> _Problem_
Starting at the line with "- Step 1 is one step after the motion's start" and ending at the line with "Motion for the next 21", print exactly the lines of the entries below. Pictures do not belong in the copy.

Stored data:

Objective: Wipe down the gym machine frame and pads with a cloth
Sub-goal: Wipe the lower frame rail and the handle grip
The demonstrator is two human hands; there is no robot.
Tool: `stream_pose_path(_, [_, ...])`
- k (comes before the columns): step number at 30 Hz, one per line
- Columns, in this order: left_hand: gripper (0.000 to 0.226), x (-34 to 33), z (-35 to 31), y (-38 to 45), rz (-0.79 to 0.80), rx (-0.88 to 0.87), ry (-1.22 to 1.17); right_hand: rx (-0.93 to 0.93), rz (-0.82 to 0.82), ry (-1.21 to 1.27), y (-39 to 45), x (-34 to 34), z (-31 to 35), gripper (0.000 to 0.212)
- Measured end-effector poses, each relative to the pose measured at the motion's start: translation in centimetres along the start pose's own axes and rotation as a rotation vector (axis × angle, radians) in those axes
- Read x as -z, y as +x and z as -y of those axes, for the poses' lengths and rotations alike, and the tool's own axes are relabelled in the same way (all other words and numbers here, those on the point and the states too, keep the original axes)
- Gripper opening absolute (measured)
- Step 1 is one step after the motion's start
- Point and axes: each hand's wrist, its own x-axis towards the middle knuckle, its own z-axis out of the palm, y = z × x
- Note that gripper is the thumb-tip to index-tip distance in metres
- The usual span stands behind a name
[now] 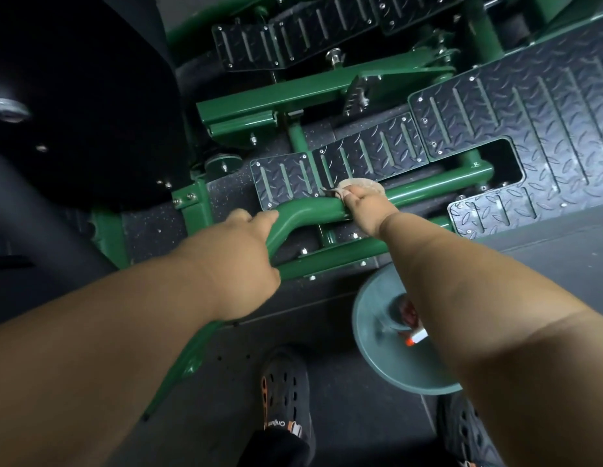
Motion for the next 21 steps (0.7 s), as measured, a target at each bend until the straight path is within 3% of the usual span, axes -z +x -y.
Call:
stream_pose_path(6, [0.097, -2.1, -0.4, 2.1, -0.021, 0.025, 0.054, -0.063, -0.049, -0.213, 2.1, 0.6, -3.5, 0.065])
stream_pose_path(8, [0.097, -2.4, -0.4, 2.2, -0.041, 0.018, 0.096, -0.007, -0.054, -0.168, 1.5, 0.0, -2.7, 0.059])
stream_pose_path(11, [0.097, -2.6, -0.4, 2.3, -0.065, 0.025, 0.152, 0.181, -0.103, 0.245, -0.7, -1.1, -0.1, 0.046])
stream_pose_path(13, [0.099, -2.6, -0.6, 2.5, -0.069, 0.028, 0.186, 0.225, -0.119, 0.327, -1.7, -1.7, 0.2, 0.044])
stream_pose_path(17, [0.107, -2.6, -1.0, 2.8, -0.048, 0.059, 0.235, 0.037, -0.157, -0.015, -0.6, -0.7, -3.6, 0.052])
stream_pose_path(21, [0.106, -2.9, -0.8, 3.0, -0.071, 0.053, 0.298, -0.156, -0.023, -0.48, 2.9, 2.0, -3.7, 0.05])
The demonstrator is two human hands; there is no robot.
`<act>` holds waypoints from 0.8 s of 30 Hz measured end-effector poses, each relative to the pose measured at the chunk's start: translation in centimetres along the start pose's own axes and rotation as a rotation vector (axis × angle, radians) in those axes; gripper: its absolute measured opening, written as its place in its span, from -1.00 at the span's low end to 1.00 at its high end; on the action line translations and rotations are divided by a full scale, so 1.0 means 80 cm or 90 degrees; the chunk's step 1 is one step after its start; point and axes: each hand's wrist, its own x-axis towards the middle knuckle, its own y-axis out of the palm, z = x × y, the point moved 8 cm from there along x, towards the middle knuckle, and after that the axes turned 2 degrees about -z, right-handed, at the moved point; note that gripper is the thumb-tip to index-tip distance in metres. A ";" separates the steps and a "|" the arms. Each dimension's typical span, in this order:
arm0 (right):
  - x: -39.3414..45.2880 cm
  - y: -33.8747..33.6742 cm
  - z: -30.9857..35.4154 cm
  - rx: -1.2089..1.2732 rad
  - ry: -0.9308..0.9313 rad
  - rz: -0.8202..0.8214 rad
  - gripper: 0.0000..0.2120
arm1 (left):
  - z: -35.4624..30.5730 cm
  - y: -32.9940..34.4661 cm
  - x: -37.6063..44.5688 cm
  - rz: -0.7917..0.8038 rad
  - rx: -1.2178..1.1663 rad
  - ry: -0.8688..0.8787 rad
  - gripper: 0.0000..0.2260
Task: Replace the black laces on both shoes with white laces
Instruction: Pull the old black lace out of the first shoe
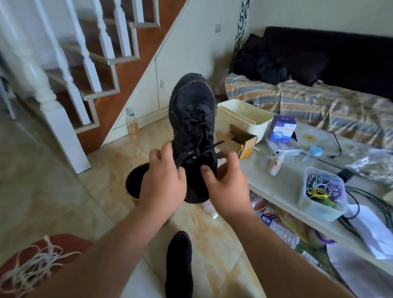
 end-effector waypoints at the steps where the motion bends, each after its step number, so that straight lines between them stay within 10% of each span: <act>1: 0.001 0.000 -0.001 0.023 -0.007 -0.008 -0.74 | -0.006 -0.001 -0.001 -0.003 0.007 0.020 -0.48; 13: 0.009 -0.048 -0.010 0.056 0.111 -0.115 -0.78 | -0.046 0.015 -0.008 0.113 -0.163 0.067 -0.25; 22: -0.008 -0.067 0.010 0.289 0.011 -0.079 -0.35 | -0.073 0.017 0.017 -0.029 -0.162 0.072 -0.45; 24: -0.004 -0.077 0.018 0.329 0.010 -0.118 -0.52 | -0.077 0.015 0.015 -0.049 -0.146 0.078 -0.47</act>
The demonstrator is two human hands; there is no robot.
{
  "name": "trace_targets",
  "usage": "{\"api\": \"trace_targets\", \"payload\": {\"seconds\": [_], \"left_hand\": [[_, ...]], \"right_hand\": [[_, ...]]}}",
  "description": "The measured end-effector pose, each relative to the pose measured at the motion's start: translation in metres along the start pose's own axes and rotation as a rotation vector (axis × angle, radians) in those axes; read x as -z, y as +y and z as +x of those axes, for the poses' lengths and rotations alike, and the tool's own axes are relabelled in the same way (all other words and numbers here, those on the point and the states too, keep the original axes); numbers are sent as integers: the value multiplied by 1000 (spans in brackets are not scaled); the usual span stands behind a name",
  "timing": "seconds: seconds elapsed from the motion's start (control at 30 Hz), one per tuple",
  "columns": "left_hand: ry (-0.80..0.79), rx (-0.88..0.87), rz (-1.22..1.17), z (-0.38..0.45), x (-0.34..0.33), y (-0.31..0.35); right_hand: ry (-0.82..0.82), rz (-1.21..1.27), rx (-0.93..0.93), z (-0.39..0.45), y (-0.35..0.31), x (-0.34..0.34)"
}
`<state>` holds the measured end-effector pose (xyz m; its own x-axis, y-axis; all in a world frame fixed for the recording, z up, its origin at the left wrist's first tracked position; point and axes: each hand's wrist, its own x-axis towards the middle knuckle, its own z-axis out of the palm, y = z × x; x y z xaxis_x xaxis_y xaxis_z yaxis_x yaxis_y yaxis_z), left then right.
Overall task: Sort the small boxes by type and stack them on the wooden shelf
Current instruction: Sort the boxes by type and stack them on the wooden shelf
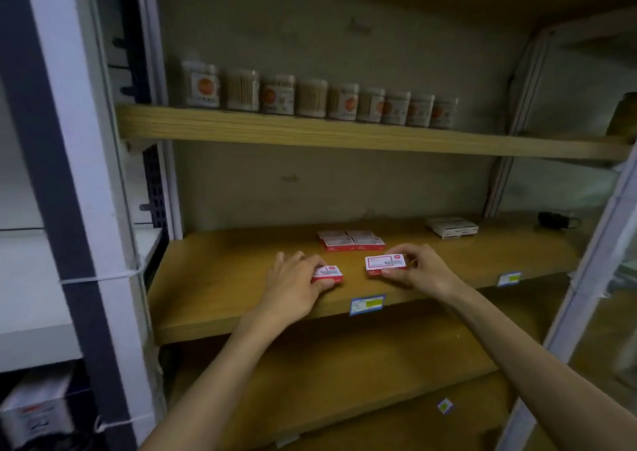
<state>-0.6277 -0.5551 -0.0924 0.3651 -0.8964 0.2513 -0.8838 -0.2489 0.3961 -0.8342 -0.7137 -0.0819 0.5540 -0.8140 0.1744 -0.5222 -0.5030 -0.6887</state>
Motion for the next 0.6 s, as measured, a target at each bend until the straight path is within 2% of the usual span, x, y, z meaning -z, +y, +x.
{"api": "trace_targets", "payload": {"seconds": [0.23,0.4,0.6], "left_hand": [[44,130,-66,14,-19,18],[44,160,-15,33,-30,34],[105,187,51,62,-41,56]], "right_hand": [[-34,-60,22,54,24,-7],[118,-118,36,67,29,-9],[122,-80,53,70,42,-14]]}}
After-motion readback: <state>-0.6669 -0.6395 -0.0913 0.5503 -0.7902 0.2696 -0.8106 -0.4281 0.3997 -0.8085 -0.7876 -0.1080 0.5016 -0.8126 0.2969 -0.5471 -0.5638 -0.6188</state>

> _Answer to this task_
- Step 1 is one step after the motion's start
- Point and axes: each hand's wrist, its own x-axis towards the middle knuckle, its own z-axis out of the palm, y = z × x
- Note that gripper is the thumb-tip to index-tip distance in metres
- The usual span stands behind a name
[now] 
Motion for the next 21 steps (0.7 s), as measured, a target at each bend until the straight path is within 3% of the usual span, axes -z +x -y.

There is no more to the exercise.